For asset deals, the core instrument is commonly a Business Sale Agreement. For share deals, you’ll work from a Share Sale Agreement and add the schedules that set out warranties, disclosure and completion steps.
4) Consents And Clearances
- Landlord approvals (for lease assignments) and key customer/supplier consents for contract novations.
- Regulatory notifications or clearances (for example, sector regulators, NSI Act, or CMA where relevant).
- Internal approvals (board/shareholder resolutions) in line with the Companies Act and your constitution.
5) Completion And Handover
On completion day, ownership transfers and funds move. To keep things tight, teams use a detailed Completion Checklist to tick off signatures, deliveries and filings (like Companies House updates in share deals). Plan the first 90 days post-completion, including customer communications, data migrations and employee onboarding.
Key Contracts And Documents To Have In Place
Strong paperwork is your safety net. Here are the key documents you’ll typically see in an SME M&A transaction.
Main Transaction Documents
- Sale Agreement – an SPA for share sales or a Business Sale Agreement for asset purchases, with clear price, conditions, warranties/indemnities and completion mechanics.
- Disclosure Letter – where the seller qualifies warranties by disclosing known issues.
- Ancillary Documents – stock transfer forms or Share Transfer paperwork, board/shareholder resolutions, resignations and appointments, and any transitional services agreement.
IP And Brand
- IP Assignments – to transfer ownership of copyright, designs and know-how.
- Trade Marks – you might need to transfer a trade mark as part of the deal or license it back during a brand transition.
People And Operations
- Employment Documents – updated Employment Contracts, handbooks and policies for incoming employees; TUPE information and consultation records where required.

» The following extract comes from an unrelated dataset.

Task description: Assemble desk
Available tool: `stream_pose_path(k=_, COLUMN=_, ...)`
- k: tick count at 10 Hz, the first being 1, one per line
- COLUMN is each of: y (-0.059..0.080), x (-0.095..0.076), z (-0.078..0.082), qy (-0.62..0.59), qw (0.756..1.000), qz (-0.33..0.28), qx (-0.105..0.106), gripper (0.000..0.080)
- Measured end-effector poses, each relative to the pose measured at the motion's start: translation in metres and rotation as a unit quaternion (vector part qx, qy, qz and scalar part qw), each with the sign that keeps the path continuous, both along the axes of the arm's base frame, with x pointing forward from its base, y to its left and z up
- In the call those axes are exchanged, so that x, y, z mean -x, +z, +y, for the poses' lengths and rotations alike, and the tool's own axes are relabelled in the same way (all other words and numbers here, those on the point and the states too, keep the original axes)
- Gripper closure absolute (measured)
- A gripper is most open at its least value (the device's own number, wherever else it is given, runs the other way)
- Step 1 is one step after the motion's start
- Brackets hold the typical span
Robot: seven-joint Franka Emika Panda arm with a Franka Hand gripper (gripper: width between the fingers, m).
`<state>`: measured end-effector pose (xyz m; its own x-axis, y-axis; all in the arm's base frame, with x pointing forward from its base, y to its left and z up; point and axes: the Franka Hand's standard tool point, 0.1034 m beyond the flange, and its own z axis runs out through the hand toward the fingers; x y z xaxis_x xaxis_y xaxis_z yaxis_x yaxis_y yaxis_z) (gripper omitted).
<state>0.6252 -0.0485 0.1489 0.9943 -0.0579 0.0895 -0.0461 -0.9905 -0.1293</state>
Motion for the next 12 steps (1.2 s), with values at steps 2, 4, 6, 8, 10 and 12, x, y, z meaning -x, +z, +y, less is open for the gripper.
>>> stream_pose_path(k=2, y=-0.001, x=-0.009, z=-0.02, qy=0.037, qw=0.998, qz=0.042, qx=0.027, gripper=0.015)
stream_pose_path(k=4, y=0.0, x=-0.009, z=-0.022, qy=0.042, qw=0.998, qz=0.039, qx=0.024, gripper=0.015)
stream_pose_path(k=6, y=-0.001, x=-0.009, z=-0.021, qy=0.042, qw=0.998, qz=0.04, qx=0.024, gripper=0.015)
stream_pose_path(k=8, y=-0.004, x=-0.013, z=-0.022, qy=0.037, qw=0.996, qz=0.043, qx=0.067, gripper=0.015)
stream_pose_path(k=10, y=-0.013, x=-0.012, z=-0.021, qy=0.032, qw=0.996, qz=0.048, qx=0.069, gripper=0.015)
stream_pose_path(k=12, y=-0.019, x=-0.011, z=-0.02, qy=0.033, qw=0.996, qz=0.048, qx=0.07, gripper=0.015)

- Commercial Contracts – novations/assignments for key customers and suppliers; fresh terms where necessary.
- Leases – landlord consents and deed(s) of assignment, or new leases, if you’re taking premises. Planning early around assigning a lease can prevent last-minute delays.
Data And Compliance
- Data Sharing/Processing – contractual terms for any pre- or post-completion data sharing; confirm lawful transfer basis under UK GDPR.
- Privacy Policy – update your public-facing Privacy Policy to reflect new ownership and data handling arrangements.
Seller Protections And Buyer Safeguards
- Warranties And Indemnities – allocate risk fairly; use indemnities only where a specific risk has been identified.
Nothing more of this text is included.